On Fri, Jul 10, 2020 at 2:04 AM Marc Nieper-Wißkirchen <xxxxxx@nieper-wisskirchen.de> wrote:

Am Fr., 10. Juli 2020 um 04:40 Uhr schrieb Wolfgang Corcoran-Mathe

> (1) Since exception->either is now a procedure, it doesn't belong in
> the "Syntax" section; I'd suggest the "Protocol Conversion" section.

I still hope that it comes back to the syntax section by my reasoning
in the other thread because it is more easily optimizable and much
more convenient to use this way.

A procedure it is and into the "Protocol Conversion" section it has gone, par fatwa du petit mufti.  (Etymological note: The two Arabic words are closely related, sharing the same consonantal root F-T-Y/W; a fatwa is an opinion, and a mufti is one who formally issues opinions.)

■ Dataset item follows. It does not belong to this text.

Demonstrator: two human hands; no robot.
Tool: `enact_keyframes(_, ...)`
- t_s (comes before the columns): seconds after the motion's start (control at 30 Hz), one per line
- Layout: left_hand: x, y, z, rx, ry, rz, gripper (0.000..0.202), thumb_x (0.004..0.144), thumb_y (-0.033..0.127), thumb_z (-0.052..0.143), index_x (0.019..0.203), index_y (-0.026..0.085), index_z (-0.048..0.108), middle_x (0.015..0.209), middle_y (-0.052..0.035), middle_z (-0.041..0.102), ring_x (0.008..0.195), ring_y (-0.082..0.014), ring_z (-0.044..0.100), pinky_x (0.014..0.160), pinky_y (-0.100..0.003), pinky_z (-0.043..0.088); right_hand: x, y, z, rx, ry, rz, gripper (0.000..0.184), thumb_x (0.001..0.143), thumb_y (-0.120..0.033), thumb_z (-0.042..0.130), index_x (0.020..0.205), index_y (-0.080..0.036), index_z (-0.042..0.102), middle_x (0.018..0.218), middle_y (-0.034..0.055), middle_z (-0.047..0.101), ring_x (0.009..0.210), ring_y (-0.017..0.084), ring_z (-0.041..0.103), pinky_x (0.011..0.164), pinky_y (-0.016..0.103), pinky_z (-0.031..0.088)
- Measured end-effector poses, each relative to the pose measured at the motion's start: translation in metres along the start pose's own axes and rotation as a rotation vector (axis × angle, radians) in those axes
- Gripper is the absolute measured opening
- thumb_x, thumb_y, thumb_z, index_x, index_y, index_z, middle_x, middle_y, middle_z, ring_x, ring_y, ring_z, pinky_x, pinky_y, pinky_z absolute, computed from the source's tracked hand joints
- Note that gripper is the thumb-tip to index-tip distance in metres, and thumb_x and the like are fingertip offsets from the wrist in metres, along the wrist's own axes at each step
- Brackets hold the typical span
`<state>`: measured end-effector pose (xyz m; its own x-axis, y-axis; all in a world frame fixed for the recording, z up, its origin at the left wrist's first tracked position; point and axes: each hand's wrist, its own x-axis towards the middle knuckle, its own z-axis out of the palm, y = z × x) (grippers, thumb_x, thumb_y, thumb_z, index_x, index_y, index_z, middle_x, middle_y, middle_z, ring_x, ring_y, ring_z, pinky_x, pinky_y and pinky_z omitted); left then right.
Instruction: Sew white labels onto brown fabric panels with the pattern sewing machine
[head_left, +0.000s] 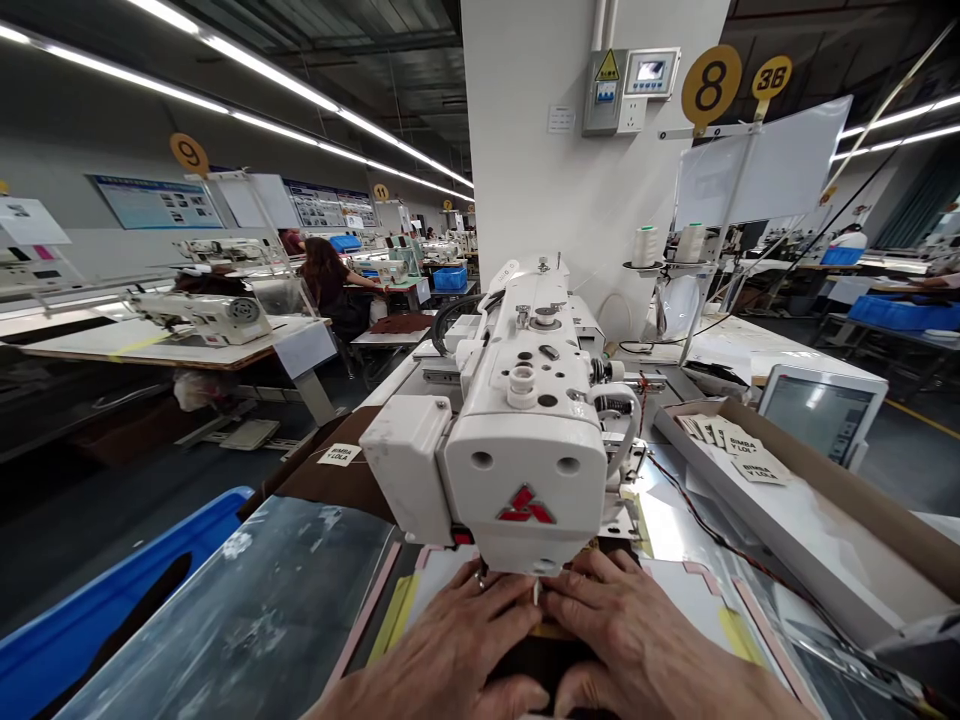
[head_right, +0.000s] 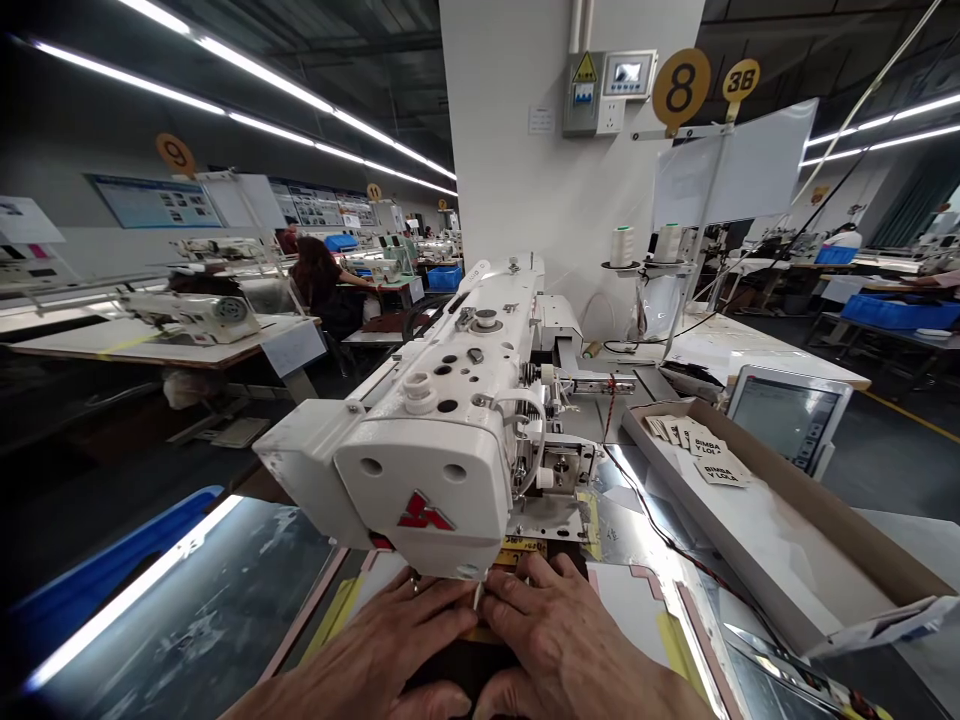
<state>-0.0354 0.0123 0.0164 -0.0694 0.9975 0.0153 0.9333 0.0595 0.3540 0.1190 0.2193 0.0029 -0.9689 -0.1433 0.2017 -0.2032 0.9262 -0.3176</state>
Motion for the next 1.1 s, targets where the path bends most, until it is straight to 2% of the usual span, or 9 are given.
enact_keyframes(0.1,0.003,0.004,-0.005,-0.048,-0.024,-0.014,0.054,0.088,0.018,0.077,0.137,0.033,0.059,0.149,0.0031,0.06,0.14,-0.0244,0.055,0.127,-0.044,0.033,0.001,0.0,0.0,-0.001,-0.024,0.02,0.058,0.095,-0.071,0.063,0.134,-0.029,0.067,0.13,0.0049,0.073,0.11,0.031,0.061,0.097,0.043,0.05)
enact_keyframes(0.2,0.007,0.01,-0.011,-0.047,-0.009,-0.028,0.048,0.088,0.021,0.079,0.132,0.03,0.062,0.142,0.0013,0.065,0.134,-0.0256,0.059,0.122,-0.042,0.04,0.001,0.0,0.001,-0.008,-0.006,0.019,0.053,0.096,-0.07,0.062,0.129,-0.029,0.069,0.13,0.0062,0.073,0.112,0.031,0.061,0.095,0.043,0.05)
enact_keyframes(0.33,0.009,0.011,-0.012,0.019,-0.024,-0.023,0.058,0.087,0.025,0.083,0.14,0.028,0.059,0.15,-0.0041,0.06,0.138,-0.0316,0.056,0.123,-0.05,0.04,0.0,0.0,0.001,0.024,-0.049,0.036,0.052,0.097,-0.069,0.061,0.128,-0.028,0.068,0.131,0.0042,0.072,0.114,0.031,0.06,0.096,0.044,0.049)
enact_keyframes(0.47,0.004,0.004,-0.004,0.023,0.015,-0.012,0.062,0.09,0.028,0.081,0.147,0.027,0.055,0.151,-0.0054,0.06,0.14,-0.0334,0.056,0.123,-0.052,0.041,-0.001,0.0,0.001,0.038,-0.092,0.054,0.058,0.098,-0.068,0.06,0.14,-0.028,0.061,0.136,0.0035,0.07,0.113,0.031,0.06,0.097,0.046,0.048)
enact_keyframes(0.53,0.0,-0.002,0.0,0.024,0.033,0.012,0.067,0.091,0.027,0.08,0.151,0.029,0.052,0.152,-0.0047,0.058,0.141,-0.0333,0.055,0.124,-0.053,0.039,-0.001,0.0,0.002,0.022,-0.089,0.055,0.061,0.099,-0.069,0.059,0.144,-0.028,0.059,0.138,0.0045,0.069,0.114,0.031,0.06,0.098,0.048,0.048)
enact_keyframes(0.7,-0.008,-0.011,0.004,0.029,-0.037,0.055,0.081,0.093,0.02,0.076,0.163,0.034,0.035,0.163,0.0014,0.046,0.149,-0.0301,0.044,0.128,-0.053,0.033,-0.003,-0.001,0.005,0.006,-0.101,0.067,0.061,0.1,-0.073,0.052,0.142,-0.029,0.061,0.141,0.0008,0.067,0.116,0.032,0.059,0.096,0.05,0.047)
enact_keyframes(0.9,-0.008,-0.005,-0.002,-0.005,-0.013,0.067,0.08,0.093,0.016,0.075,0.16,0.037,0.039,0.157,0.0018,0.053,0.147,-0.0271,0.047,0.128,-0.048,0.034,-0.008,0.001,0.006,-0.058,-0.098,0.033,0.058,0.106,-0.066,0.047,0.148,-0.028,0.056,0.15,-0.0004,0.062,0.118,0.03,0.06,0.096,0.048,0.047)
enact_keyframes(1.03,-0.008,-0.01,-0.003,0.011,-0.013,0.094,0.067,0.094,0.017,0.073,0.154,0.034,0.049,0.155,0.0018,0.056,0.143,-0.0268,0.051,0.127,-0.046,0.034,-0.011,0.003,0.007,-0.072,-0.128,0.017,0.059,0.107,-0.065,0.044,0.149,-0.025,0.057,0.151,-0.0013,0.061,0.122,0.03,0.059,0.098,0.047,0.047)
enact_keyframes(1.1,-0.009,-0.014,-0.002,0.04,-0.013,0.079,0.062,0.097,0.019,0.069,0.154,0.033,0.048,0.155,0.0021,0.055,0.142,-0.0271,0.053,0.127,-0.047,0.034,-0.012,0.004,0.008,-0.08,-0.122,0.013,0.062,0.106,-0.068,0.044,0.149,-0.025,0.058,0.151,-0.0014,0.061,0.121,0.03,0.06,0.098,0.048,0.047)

As for (2), I have restored `values->either` to its proper place.  I did an edit pass without properly checking with git diff that I had not damaged any other parts of the code.
> (3) How strictly should we read "A claw is either an identifier
> bound by an earlier claw..."?  Is it an error, for example, if an
> identifier appears which was bound outside of the -let* form, e.g.

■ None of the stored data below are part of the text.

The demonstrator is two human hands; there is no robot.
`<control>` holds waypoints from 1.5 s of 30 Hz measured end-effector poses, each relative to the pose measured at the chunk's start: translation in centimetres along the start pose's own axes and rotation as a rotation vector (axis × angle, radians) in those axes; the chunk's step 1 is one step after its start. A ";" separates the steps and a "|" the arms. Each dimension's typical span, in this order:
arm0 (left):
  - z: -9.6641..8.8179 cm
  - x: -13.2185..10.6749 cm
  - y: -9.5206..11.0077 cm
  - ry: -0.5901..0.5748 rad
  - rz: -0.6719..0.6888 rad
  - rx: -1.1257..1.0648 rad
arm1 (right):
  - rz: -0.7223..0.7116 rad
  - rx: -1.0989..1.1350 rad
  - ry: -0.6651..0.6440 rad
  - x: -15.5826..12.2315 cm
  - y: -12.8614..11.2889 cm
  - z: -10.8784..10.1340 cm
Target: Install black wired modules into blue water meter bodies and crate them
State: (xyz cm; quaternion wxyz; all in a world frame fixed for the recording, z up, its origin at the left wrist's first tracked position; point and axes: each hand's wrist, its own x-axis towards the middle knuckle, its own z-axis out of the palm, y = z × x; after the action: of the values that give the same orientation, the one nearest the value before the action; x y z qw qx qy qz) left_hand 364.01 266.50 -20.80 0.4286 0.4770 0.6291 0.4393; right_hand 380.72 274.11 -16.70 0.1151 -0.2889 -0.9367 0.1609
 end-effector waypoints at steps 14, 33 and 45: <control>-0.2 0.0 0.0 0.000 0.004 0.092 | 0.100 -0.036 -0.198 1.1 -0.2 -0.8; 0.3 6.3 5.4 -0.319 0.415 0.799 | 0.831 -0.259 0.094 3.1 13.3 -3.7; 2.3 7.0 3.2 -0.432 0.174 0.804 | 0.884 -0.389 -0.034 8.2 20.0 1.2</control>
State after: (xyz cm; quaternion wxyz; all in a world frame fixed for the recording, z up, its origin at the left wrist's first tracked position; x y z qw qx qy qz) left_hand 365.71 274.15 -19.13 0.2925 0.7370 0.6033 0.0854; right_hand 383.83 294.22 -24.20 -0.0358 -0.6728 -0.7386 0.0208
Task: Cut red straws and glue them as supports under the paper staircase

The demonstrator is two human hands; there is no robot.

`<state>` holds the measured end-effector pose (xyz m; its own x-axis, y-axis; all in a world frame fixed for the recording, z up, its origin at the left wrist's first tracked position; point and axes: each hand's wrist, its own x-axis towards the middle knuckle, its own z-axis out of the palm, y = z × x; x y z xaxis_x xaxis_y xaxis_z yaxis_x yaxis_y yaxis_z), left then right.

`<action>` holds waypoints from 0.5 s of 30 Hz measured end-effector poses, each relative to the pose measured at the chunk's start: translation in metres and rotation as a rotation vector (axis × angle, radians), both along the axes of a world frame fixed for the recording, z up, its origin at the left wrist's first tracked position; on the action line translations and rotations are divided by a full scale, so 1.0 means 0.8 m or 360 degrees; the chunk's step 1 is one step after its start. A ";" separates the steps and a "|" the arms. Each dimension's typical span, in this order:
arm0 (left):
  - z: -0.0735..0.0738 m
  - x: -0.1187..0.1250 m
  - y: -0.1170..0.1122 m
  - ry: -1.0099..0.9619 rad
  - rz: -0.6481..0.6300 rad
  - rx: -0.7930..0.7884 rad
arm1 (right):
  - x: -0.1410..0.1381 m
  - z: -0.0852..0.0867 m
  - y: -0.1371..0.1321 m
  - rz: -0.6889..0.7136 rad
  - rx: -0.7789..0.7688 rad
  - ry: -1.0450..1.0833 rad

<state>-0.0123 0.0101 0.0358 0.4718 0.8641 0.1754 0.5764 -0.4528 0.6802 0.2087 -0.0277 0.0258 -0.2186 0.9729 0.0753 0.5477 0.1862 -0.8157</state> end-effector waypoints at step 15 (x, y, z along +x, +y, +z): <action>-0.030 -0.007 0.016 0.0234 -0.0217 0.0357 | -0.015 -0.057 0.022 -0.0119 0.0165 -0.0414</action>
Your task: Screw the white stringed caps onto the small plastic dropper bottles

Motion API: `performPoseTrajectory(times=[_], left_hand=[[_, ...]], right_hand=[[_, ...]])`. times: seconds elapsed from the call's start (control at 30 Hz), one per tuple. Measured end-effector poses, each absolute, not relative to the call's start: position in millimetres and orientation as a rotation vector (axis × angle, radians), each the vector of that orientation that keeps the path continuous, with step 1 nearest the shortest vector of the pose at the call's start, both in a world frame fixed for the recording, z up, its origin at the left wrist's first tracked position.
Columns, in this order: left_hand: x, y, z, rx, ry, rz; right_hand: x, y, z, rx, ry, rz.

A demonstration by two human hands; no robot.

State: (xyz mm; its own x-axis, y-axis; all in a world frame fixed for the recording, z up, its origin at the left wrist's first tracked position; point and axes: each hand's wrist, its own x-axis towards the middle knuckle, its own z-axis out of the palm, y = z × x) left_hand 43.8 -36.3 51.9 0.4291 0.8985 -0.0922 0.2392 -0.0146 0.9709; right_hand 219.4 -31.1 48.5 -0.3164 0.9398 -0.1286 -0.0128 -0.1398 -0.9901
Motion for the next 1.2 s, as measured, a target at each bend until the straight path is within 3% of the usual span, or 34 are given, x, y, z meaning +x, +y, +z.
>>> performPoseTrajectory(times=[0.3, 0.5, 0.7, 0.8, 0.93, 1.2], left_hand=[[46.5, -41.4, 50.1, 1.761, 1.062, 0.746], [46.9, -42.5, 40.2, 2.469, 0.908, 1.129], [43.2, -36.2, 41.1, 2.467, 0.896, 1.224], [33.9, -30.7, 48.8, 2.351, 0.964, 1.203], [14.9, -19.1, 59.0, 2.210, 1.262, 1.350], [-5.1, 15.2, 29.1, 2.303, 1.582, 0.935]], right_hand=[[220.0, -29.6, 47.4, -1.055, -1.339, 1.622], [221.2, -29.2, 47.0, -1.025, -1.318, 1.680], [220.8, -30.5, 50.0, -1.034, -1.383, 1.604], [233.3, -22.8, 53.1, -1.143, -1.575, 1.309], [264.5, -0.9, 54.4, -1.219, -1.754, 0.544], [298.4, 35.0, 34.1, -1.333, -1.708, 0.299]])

(This all assumes that I am reading SRFI 2 correctly, which I might not be.)

Frankly, I do not really understand the purpose of the bare identifier at all.  An identifier is an expression, so if foo is bound by a previous claw, you can write the claw as foo or as (foo).  What's an extra pair of parens to a Lisper, after all?  So I think it was a mistake in SRFI 2 to insist on its being bound, and probably a mistake to allow a third case of claws at all.  Anyway, I think the documentation now matches.

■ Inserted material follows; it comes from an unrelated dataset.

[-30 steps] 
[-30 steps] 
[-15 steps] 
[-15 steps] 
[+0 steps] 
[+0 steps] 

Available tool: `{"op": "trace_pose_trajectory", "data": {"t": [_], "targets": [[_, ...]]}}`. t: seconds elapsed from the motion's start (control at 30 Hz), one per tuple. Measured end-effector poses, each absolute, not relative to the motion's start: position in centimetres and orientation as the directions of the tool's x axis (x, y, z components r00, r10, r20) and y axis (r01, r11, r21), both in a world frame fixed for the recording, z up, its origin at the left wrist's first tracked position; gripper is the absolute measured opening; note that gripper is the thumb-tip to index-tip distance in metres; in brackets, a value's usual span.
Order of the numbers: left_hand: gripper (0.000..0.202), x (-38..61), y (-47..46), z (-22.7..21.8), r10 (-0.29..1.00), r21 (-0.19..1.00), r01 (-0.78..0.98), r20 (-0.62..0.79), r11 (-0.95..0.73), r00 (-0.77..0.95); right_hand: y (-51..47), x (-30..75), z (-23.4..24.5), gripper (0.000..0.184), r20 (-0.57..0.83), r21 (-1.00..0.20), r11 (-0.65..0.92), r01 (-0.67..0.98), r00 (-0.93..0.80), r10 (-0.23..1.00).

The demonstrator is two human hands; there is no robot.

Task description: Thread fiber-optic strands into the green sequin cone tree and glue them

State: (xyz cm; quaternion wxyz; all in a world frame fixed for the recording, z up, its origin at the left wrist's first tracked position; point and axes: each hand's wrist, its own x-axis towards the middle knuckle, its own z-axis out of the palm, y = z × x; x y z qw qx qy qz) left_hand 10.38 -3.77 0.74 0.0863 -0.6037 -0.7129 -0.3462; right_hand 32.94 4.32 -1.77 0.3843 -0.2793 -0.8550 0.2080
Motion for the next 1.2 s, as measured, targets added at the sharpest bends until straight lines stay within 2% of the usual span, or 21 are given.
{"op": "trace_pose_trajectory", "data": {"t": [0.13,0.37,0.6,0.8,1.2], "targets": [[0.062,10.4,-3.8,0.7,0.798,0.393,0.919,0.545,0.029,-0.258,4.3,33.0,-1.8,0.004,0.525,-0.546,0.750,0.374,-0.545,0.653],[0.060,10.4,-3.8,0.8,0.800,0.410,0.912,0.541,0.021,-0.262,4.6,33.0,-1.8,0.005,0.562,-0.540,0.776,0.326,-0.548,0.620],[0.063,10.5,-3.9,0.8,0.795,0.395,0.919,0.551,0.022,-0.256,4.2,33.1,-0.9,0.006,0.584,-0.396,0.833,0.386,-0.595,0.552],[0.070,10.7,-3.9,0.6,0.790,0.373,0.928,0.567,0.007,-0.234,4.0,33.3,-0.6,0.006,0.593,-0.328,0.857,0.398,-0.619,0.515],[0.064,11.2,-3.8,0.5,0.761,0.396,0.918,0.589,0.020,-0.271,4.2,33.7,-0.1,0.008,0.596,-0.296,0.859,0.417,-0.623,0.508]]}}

I think It is morally an error in SRFI 2 to allow only bound
variables. We don't have to repeat it.

I think we do; too confusing otherwise.

John Cowan          http://vrici.lojban.org/~cowan        xxxxxx@ccil.org
The present impossibility of giving a scientific explanation is no proof
that there is no scientific explanation. The unexplained is not to be
identified with the unexplainable, and the strange and extraordinary
nature of a fact is not a justification for attributing it to powers
above nature.  --The Catholic Encyclopedia, s.v. "telepathy" (1913)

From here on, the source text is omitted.